# Selling swarms



## jensen flyway (Feb 13, 2013)

Hello,
I am planning on catching some swarms in swarm traps this year. I would like to keep 2 swarms but am going to try to catch more than this. Could anyone tell me the best way to sell swarms? Would there be willing buyers in May and June or would this be late for most buyers? Thanks for any information.


----------



## Rader Sidetrack (Nov 30, 2011)

I haven't sold any swarms that I have captured, but once those swarm bees are hived and have brood, they are just another hive.

There are some buyers that take _scheduled _delivery of package bees in May, so I am confident May is not too late to sell bees. Really, you can sell bees any month of the year - the only question is what is the price where buyer and seller meet.


----------



## KPeacock (Jan 29, 2013)

If you've got something to sell, there is someone on Craigslist that will buy it.


----------



## PAHunter62 (Jan 26, 2011)

Definitely. I sold 5 captured swarms last year into July/early August. I hived mine and made sure they were strong NUCs before sale. You could sell them at any stage, just be transparent on what you are selling and ask a fair price. There is always someone looking for bees.

PAHunter62


----------



## Cleo C. Hogan Jr (Feb 27, 2010)

If you are going to sell a swarm, in fairness to the buyer, you should disclose that it is a swarm. Swarms most often have the old queen. Early swarms will often make a good honey crop, so lots of people like them.

In the Louisville, Nashville area, (I am midway between) you can sell almost anything, pertaining to bees, almost immediately, on Craigs List.

cchoganjr


----------



## cheezer32 (Feb 3, 2009)

I thought about offering up a "reward" for swarms, a lot cheaper tan buying a package or nuc and just as good IMO. I am also trying to increase my hive count as much as possible the next couple years as well.


----------



## Cleo C. Hogan Jr (Feb 27, 2010)

Several in this area offer a fee, or half gallon of honey, if people call about a swarm. Only problem with this is, some times the swarm is gone by the time you get there, 0r, is too difficult to capture. People still want the fee or the honey for calling. 

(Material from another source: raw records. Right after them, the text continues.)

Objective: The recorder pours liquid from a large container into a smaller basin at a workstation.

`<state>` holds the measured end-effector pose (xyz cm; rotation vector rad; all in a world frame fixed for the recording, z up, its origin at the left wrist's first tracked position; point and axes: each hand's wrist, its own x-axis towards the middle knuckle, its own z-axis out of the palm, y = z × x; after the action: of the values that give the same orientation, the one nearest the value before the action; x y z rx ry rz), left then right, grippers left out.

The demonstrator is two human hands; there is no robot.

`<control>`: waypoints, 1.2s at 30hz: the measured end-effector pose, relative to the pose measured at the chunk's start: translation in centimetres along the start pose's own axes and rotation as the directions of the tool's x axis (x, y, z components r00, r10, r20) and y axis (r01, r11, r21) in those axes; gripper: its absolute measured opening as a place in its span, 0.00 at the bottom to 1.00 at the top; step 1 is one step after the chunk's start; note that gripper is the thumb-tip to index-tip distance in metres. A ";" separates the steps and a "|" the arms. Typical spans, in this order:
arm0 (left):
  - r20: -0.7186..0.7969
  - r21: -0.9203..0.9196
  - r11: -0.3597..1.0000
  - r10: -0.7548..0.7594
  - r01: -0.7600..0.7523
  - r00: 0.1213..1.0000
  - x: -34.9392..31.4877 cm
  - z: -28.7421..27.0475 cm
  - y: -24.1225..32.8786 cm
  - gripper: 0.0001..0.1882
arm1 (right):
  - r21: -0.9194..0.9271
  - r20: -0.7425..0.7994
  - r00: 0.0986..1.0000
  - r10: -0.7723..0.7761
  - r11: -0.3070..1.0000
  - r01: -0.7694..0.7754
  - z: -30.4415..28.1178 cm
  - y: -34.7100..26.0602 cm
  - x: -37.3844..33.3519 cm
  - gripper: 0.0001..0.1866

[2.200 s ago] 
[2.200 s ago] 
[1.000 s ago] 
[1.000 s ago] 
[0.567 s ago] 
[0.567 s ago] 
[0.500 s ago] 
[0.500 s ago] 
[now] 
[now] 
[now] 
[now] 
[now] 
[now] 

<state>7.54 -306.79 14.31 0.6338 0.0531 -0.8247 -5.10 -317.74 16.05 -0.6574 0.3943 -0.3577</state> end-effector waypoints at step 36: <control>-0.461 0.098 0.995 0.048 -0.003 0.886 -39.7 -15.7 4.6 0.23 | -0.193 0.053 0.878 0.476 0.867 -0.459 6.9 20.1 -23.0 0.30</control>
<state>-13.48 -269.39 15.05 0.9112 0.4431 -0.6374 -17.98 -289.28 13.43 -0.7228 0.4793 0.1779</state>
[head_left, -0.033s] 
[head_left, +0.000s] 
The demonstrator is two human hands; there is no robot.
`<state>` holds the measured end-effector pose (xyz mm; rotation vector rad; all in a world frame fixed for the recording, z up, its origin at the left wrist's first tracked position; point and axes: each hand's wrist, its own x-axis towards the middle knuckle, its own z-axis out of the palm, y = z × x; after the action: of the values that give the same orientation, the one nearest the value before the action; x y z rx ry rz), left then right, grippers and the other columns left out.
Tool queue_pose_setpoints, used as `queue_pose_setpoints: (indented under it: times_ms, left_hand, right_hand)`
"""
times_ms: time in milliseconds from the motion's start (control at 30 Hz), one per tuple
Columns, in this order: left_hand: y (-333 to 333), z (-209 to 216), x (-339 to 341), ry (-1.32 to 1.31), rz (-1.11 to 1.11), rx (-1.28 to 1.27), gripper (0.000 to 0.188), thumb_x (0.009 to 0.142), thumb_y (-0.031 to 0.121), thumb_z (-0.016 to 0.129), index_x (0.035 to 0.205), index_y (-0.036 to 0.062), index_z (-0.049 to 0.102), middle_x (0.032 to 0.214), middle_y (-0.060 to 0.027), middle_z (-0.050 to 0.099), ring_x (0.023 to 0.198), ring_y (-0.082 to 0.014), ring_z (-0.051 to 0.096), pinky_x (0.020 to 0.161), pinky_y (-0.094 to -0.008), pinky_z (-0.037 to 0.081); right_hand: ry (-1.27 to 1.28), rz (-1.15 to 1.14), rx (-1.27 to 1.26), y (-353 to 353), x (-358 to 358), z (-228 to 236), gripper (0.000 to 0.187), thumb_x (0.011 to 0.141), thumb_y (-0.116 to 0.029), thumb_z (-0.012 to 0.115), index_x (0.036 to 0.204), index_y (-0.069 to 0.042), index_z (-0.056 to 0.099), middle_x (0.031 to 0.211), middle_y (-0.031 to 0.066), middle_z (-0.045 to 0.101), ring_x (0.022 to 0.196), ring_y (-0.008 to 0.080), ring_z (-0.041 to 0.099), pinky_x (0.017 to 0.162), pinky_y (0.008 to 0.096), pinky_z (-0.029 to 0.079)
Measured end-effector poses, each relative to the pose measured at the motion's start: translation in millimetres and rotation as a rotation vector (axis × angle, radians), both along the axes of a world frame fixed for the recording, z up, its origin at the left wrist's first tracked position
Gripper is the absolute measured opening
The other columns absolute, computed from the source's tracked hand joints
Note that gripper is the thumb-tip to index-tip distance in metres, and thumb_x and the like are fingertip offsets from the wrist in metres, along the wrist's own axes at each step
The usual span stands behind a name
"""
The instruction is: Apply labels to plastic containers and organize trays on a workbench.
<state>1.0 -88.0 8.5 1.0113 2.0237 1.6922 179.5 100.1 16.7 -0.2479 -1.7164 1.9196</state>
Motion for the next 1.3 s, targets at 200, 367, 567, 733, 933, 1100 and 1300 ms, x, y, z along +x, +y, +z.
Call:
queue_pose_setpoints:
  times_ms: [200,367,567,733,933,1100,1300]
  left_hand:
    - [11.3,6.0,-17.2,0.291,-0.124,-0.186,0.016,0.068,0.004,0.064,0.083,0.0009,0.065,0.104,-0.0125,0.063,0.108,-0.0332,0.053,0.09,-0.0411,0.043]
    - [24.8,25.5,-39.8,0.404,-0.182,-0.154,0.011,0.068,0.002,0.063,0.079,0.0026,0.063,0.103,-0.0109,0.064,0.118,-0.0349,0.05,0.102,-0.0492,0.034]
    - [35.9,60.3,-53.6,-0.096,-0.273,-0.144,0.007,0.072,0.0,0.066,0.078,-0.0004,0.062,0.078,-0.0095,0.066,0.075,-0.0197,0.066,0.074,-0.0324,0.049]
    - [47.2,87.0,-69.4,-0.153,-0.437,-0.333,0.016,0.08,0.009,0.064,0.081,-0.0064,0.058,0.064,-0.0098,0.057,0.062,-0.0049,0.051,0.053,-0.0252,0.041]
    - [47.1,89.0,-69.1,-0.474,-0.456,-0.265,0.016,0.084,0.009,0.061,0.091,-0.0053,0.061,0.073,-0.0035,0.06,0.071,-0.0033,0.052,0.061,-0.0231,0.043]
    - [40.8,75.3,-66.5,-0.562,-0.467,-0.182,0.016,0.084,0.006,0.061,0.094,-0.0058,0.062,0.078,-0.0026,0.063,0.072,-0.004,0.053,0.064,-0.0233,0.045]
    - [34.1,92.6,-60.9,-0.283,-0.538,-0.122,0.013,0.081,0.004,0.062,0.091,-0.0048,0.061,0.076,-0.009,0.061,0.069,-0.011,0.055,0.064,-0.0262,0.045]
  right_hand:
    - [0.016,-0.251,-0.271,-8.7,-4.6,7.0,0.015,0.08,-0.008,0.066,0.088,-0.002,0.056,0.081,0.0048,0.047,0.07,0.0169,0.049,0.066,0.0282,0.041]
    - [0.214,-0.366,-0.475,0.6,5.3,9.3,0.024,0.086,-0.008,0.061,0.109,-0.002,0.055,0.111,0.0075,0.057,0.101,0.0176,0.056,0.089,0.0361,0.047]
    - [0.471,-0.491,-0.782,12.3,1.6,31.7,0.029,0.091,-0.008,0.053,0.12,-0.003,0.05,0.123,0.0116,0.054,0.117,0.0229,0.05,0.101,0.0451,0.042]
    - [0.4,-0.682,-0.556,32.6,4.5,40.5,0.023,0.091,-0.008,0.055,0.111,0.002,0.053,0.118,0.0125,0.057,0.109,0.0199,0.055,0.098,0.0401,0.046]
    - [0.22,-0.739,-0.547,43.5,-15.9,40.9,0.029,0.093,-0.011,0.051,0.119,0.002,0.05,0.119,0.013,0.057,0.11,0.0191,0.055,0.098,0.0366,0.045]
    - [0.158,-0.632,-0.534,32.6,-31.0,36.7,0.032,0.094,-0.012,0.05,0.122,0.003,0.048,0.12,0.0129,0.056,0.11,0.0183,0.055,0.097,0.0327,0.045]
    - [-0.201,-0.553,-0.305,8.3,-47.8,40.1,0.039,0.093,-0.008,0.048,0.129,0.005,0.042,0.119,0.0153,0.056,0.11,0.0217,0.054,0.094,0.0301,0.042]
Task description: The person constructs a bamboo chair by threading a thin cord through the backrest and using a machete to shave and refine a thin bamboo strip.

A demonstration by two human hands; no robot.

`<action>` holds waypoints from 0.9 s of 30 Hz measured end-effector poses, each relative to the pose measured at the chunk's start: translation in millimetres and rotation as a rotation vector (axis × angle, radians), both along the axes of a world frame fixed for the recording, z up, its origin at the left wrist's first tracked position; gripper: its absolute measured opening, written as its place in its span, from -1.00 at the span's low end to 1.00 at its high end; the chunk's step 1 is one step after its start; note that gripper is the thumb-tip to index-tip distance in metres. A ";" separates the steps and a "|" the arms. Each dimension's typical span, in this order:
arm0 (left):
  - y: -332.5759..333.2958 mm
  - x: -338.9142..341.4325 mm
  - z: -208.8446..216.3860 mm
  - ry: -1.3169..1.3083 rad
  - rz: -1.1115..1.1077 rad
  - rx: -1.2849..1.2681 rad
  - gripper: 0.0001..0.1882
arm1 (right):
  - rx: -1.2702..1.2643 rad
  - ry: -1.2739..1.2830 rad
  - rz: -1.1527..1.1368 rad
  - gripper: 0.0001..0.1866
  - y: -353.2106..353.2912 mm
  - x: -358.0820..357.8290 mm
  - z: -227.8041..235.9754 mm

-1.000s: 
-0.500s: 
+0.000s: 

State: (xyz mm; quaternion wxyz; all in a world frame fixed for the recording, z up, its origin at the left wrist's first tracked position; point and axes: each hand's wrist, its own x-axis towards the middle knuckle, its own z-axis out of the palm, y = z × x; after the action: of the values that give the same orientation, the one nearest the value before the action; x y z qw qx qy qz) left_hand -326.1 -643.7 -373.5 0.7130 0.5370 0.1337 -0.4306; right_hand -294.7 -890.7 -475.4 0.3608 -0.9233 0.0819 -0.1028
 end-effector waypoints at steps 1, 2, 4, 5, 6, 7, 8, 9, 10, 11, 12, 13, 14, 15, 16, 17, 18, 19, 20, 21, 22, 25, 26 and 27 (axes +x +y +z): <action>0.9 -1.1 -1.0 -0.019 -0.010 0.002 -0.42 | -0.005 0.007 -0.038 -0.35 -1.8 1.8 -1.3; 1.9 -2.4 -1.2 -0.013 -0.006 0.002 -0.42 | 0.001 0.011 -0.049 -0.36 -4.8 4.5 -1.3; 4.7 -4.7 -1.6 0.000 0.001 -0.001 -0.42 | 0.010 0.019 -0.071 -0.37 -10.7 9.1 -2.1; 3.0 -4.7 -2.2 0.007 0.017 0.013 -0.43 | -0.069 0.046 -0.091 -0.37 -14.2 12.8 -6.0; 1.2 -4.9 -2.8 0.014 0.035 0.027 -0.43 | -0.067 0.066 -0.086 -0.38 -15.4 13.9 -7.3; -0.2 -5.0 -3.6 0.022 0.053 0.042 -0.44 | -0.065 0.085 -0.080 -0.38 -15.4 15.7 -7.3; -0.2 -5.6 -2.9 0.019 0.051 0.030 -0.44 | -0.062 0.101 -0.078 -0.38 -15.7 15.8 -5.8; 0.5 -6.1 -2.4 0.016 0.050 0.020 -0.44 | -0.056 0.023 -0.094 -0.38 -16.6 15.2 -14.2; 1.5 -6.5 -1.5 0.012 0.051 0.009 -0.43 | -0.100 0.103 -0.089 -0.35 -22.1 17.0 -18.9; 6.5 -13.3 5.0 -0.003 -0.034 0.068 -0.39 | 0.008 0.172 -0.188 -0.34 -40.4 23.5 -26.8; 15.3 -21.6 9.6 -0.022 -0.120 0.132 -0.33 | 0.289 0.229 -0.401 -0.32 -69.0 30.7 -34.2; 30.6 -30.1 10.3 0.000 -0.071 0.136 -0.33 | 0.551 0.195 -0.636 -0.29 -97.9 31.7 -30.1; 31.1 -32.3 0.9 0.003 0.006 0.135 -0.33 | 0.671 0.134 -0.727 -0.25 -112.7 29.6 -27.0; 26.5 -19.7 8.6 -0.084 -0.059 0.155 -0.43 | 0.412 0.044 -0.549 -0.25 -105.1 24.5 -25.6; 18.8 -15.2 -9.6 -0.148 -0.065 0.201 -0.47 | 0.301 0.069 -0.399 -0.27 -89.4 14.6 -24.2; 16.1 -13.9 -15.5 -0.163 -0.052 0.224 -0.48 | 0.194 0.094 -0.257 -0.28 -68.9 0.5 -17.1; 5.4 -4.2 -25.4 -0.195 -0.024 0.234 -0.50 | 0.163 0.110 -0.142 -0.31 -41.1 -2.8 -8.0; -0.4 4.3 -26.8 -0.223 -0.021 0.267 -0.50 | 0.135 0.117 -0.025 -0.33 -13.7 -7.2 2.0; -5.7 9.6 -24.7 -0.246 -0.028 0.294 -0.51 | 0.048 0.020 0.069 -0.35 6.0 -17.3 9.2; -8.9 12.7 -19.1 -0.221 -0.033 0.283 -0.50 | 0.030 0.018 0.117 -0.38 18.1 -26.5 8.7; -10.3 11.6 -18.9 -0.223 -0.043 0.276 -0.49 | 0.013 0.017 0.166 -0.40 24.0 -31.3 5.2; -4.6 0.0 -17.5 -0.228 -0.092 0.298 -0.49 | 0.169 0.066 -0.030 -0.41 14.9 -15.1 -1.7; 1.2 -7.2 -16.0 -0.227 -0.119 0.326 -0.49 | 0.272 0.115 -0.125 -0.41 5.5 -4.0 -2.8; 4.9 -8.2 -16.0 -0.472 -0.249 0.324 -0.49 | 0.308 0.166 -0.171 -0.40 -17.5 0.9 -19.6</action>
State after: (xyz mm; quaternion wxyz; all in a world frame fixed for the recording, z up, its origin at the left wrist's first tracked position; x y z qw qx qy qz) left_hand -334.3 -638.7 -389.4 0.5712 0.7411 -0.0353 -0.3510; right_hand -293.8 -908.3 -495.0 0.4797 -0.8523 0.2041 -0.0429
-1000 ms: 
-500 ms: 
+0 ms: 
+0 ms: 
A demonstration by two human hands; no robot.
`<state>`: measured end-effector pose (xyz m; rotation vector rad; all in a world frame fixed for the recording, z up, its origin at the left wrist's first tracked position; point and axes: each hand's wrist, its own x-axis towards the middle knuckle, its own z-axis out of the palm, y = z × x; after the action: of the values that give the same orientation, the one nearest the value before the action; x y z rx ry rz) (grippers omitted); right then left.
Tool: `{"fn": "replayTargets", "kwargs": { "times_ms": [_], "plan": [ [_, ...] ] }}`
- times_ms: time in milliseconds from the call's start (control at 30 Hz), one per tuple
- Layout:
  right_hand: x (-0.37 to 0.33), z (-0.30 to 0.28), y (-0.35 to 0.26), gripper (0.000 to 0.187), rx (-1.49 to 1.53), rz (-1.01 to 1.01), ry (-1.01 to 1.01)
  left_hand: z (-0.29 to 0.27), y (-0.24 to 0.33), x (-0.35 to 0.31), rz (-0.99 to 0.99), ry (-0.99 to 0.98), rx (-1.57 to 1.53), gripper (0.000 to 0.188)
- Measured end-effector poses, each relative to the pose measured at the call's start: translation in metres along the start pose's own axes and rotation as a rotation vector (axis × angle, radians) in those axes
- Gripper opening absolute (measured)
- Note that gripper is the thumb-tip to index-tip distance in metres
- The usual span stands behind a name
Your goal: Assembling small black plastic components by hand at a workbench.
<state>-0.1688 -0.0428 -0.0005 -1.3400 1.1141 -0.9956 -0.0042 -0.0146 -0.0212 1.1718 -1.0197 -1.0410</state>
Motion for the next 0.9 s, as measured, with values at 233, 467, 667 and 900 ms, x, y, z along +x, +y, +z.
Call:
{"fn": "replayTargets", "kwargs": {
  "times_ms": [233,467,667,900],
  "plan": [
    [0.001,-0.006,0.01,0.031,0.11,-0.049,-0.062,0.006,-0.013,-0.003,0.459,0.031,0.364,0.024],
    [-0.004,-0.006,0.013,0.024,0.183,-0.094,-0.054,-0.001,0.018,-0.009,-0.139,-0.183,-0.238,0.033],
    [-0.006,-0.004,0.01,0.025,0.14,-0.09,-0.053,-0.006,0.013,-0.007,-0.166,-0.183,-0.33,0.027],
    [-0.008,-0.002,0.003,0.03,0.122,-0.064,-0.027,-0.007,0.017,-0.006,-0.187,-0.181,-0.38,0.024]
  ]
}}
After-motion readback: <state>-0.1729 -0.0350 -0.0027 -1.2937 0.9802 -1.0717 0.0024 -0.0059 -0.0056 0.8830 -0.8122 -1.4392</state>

When posting about info on swarms just make sure they understand it is contingent upon successfully getting the swarm.

cchoganjr


----------



## D Semple (Jun 18, 2010)

I have a list of folks that I sell freshly caught swarms to just in the cardboard box I shake them into. 

Prices range from $125 for early primary swarms (which I'm reluctant to sell) to $35 for late secondary swarms. 

Don


----------